* [PROMPT]: Repeat exactly, please, the opening lines of the data below, through and including the line where "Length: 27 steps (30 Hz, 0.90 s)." sits.

* [DATA BELOW]:
##############################
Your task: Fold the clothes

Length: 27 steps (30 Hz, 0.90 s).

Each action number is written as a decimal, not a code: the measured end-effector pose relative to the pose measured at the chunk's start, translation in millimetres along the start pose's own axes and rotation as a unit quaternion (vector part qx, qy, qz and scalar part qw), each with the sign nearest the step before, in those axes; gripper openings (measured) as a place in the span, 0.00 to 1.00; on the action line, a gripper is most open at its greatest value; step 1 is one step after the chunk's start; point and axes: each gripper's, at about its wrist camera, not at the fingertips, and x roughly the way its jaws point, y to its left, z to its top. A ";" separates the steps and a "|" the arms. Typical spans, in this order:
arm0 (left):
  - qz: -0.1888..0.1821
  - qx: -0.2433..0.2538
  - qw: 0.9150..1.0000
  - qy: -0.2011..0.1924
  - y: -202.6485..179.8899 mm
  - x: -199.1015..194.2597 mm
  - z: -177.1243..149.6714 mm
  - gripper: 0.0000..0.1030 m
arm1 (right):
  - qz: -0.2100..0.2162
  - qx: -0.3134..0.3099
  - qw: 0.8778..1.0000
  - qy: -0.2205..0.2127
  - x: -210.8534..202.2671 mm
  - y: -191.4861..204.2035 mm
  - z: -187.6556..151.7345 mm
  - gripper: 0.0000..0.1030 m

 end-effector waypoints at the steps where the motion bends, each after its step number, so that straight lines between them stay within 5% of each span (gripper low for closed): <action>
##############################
* [TASK RESULT]:
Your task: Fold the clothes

Length: 27 steps (30 Hz, 0.90 s).

No other output belongs to this answer.